▶ **GIVEN RECORDS**
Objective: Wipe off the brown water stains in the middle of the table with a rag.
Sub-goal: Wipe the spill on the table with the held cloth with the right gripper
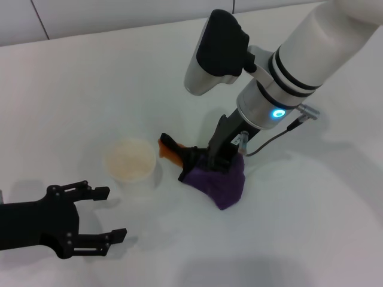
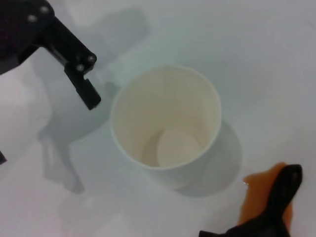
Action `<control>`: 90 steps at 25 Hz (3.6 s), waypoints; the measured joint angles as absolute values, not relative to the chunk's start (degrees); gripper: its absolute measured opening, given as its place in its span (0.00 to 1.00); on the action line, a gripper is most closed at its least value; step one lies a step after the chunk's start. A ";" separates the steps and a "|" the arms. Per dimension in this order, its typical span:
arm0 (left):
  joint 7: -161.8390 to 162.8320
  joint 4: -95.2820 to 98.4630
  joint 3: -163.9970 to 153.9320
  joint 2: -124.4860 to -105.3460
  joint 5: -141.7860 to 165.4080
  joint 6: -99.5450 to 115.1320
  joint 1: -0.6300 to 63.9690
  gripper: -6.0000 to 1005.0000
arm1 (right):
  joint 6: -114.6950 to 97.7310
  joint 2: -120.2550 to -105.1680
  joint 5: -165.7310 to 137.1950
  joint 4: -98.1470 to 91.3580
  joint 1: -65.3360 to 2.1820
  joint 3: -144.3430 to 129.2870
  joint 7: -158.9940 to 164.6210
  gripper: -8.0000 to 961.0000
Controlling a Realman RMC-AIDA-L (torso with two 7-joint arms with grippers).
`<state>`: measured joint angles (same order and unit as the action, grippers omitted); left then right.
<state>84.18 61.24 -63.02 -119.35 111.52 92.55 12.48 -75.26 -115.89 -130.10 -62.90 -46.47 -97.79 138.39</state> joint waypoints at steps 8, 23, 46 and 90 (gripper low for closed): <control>83.45 61.25 -63.02 -119.46 111.40 91.94 11.47 0.87 | -72.18 -116.10 -129.27 -59.93 -49.10 -101.85 137.44 0.08; 80.94 60.49 -63.67 -119.49 110.08 91.02 12.02 0.87 | -65.12 -116.19 -125.60 -51.53 -56.74 -104.92 133.94 0.08; 80.75 58.38 -63.80 -119.50 109.58 89.56 14.84 0.87 | -54.98 -116.19 -120.56 -45.38 -59.32 -106.17 126.68 0.08; 80.68 59.00 -63.72 -119.35 108.36 91.58 9.94 0.87 | -50.16 -116.19 -117.86 -46.02 -58.53 -106.94 121.92 0.08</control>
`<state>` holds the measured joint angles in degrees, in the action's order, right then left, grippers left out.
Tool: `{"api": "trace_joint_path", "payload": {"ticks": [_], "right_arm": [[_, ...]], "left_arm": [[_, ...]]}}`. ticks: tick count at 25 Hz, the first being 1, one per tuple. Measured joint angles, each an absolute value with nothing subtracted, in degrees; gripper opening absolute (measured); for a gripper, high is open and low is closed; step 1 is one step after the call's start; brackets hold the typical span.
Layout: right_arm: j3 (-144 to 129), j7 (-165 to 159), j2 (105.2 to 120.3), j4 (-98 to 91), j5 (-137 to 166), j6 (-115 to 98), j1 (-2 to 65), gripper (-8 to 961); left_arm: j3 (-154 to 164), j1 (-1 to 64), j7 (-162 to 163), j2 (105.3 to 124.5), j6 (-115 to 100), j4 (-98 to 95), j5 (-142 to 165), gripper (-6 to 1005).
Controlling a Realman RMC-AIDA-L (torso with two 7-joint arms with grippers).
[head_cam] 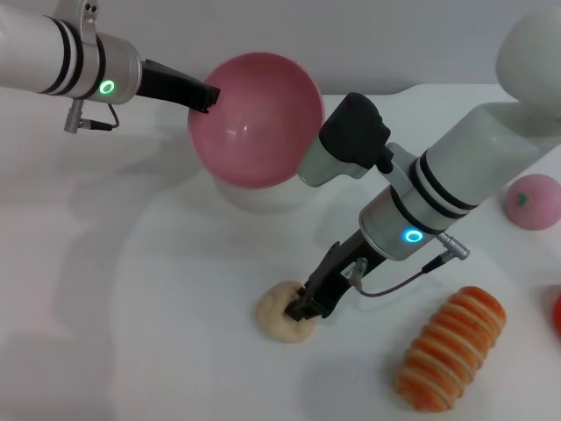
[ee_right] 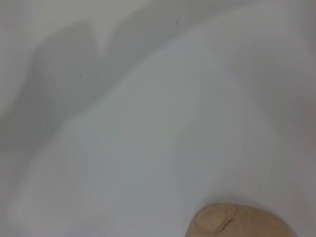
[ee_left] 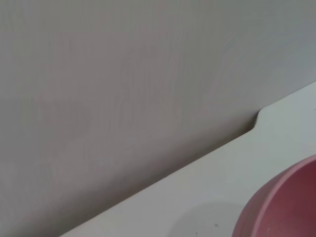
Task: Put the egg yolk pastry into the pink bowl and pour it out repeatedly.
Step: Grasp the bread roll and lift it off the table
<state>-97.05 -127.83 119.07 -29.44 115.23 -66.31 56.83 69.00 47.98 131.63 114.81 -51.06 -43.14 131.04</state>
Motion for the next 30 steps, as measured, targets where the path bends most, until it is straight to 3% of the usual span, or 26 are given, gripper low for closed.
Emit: {"api": "trace_joint_path", "payload": {"ticks": [13,22,30], "right_arm": [[-97.21,-127.66,119.00,-29.44,115.23,-66.36,56.95,89],[-96.83,-126.72,118.88,-30.94,115.32,-67.62,56.21,72],[-88.66,-126.20,117.92,-51.77,116.50,-80.10,46.74,64]], "left_arm": [[68.90,48.08,131.58,114.78,-51.32,-43.15,131.04,125],[68.92,48.05,131.65,114.78,-51.33,-43.15,131.04,130],[69.48,48.41,132.04,114.41,-51.77,-42.89,131.52,134]]}}
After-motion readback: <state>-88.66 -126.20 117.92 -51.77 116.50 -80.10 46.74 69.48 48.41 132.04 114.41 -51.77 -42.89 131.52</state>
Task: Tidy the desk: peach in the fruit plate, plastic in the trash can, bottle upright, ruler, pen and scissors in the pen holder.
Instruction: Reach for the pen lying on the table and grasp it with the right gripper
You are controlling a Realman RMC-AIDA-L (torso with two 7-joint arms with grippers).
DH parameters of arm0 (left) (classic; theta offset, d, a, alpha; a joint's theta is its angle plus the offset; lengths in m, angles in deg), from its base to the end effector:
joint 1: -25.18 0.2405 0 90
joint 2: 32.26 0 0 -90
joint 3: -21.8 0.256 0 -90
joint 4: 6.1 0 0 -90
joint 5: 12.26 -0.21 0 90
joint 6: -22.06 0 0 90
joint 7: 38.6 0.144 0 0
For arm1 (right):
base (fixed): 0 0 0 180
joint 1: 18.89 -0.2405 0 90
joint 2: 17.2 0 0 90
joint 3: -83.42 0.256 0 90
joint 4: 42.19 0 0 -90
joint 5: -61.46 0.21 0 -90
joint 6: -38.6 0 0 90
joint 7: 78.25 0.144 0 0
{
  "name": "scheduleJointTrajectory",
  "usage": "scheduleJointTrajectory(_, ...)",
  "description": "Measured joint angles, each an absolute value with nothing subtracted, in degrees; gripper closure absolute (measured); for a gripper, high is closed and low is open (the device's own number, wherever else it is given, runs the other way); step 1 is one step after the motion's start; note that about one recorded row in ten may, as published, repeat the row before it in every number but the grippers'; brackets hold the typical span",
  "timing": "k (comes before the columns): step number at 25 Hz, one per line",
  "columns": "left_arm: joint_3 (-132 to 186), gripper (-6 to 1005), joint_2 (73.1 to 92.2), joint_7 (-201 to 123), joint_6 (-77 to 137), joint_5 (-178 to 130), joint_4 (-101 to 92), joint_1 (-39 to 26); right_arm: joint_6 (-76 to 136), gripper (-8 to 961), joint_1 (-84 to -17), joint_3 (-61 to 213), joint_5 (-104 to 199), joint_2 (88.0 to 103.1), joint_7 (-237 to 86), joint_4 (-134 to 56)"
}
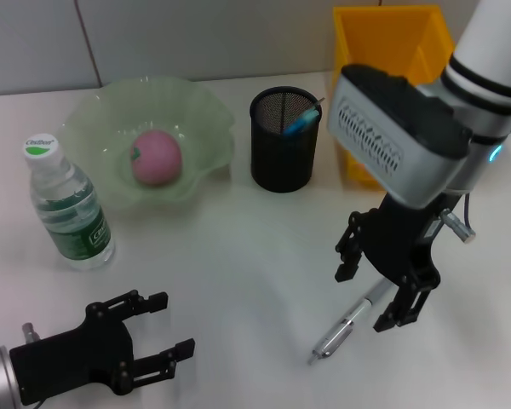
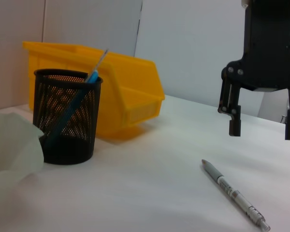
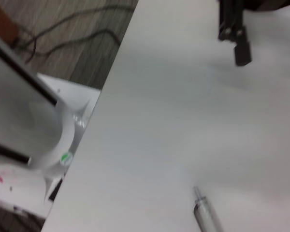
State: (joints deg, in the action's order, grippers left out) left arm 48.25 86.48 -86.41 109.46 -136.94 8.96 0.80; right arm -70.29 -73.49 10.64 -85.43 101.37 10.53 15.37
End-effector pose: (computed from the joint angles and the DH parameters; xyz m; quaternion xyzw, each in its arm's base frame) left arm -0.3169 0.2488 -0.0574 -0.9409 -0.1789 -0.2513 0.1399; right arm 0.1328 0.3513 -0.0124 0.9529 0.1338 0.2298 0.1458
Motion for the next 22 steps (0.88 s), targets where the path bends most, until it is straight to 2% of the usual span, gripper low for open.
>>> scheduleJointTrajectory(22, 48.69, 214, 86.48, -86.39, 108.61, -136.93, 8.33, 1.38, -60.35, 227, -73.08, -8.78, -86.35, 102.22, 5.16, 14.68)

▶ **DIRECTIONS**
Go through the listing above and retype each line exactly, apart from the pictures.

▶ **ANSWER**
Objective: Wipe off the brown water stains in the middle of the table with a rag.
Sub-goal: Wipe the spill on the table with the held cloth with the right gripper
Action `<control>`: 90 steps at 25 Hz (3.6 s), waypoints; the measured joint angles as absolute values, not relative to the chunk's start (degrees); gripper: its absolute measured opening, given as its place in its span (0.00 to 1.00); on the action line, a gripper is most closed at its least value; step one lies a step after the chunk's start. A ";" separates the steps and a "|" the arms. Per dimension in this order, its typical span:
arm0 (left):
  joint 7: -161.8390 to 162.8320
  joint 4: -95.2820 to 98.4630
  joint 3: -163.9970 to 153.9320
  joint 2: -124.4860 to -105.3460
  joint 5: -141.7860 to 165.4080
  joint 6: -99.5450 to 115.1320
  joint 1: -0.6300 to 63.9690
  gripper: -6.0000 to 1005.0000
arm1 (right):
  joint 6: -114.6950 to 97.7310
  joint 2: -120.2550 to -105.1680
  joint 5: -165.7310 to 137.1950
  joint 4: -98.1470 to 91.3580
  joint 1: -65.3360 to 2.1820
  joint 3: -144.3430 to 129.2870
  joint 7: -158.9940 to 164.6210
  gripper: -8.0000 to 961.0000
Controlling a Realman RMC-AIDA-L (torso with two 7-joint arms with grippers).
`<state>`: measured joint angles (same order and unit as the action, grippers omitted); left then right.
<state>84.18 61.24 -63.02 -119.35 111.52 92.55 12.48 -75.26 -115.89 -130.10 -62.90 -46.47 -97.79 138.39</state> joint waypoints at steps 8, 23, 46 and 90 (gripper low for closed): <control>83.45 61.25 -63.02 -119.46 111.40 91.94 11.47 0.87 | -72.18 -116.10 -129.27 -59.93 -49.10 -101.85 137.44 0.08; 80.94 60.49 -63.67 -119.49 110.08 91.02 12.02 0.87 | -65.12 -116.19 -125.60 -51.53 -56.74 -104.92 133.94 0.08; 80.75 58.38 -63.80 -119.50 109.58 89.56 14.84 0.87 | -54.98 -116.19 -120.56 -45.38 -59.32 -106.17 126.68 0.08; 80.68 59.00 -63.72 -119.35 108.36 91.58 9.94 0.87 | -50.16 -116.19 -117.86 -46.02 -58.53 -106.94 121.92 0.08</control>
`<state>` holds the measured joint angles in degrees, in the action's order, right then left, grippers left out.
Tool: `{"api": "trace_joint_path", "payload": {"ticks": [_], "right_arm": [[_, ...]], "left_arm": [[_, ...]]}}`. ticks: tick count at 25 Hz, the first being 1, one per tuple. Measured joint angles, each an absolute value with nothing subtracted, in degrees; gripper opening absolute (measured); for a gripper, high is open and low is closed; step 1 is one step after the call's start; brackets hold the typical span.
Layout: right_arm: j3 (-144 to 129), j7 (-165 to 159), j2 (105.2 to 120.3), j4 (-98 to 91), j5 (-137 to 166), j6 (-115 to 98), j1 (-2 to 65), gripper (-8 to 961); left_arm: j3 (-154 to 164), j1 (-1 to 64), j7 (-162 to 163), j2 (105.3 to 124.5), j6 (-115 to 100), j4 (-98 to 95), j5 (-142 to 165), gripper (-6 to 1005).
Controlling a Realman RMC-AIDA-L (torso with two 7-joint arms with grippers).
[head_cam] 
[ee_right] 
[ee_left] 
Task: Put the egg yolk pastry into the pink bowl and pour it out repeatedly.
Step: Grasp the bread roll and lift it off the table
<state>-97.05 -127.83 119.07 -29.44 115.23 -66.31 56.83 69.00 47.98 131.63 114.81 -51.06 -43.14 131.04</state>
Motion for the next 30 steps, as measured, targets where the path bends most, until it is straight to 3% of the usual span, or 26 are given, gripper low for closed.
Emit: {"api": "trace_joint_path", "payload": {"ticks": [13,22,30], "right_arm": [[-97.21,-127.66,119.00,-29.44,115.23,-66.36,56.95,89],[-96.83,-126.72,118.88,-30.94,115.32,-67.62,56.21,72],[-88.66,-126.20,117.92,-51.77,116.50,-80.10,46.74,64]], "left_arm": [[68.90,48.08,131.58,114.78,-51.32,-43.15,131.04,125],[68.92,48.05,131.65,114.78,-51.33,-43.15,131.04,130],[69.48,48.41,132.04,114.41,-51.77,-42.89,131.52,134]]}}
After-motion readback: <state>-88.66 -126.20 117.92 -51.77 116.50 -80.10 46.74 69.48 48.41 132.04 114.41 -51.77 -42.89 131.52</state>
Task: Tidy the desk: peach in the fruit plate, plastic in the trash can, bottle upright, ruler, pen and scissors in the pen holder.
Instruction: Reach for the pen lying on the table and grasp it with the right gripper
You are controlling a Realman RMC-AIDA-L (torso with two 7-joint arms with grippers).
DH parameters of arm0 (left) (classic; theta offset, d, a, alpha; a joint's theta is its angle plus the offset; lengths in m, angles in deg), from its base to the end effector:
joint 1: -25.18 0.2405 0 90
joint 2: 32.26 0 0 -90
joint 3: -21.8 0.256 0 -90
joint 4: 6.1 0 0 -90
joint 5: 12.26 -0.21 0 90
joint 6: -22.06 0 0 90
joint 7: 38.6 0.144 0 0
For arm1 (right):
base (fixed): 0 0 0 180
joint 1: 18.89 -0.2405 0 90
joint 2: 17.2 0 0 90
joint 3: -83.42 0.256 0 90
joint 4: 42.19 0 0 -90
joint 5: -61.46 0.21 0 -90
joint 6: -38.6 0 0 90
joint 7: 78.25 0.144 0 0
{
  "name": "scheduleJointTrajectory",
  "usage": "scheduleJointTrajectory(_, ...)",
  "description": "Measured joint angles, each an absolute value with nothing subtracted, in degrees; gripper closure absolute (measured); for a gripper, high is closed and low is open (the device's own number, wherever else it is given, runs the other way); step 1 is one step after the motion's start; note that about one recorded row in ten may, as published, repeat the row before it in every number but the grippers'; brackets hold the typical span",
  "timing": "k (comes before the columns): step number at 25 Hz, one per line",
  "columns": "left_arm: joint_3 (-132 to 186), gripper (-6 to 1005), joint_2 (73.1 to 92.2), joint_7 (-201 to 123), joint_6 (-77 to 137), joint_5 (-178 to 130), joint_4 (-101 to 92), joint_1 (-39 to 26); right_arm: joint_6 (-76 to 136), gripper (-8 to 961), joint_1 (-84 to -17), joint_3 (-61 to 213), joint_5 (-104 to 199), joint_2 (88.0 to 103.1), joint_7 (-237 to 86), joint_4 (-134 to 56)"
}
State: (joints deg, in the action's order, grippers left out) left arm 48.25 86.48 -86.41 109.46 -136.94 8.96 0.80; right arm -70.29 -73.49 10.64 -85.43 101.37 10.53 15.37
End-effector pose: (computed from the joint angles and the DH parameters; xyz m; quaternion xyzw, each in its arm's base frame) left arm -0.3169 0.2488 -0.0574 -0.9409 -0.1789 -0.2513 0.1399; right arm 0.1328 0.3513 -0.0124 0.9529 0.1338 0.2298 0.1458
Motion for the next 22 steps (0.88 s), targets where the path bends most, until it is straight to 2% of the usual span, gripper low for open.
>>> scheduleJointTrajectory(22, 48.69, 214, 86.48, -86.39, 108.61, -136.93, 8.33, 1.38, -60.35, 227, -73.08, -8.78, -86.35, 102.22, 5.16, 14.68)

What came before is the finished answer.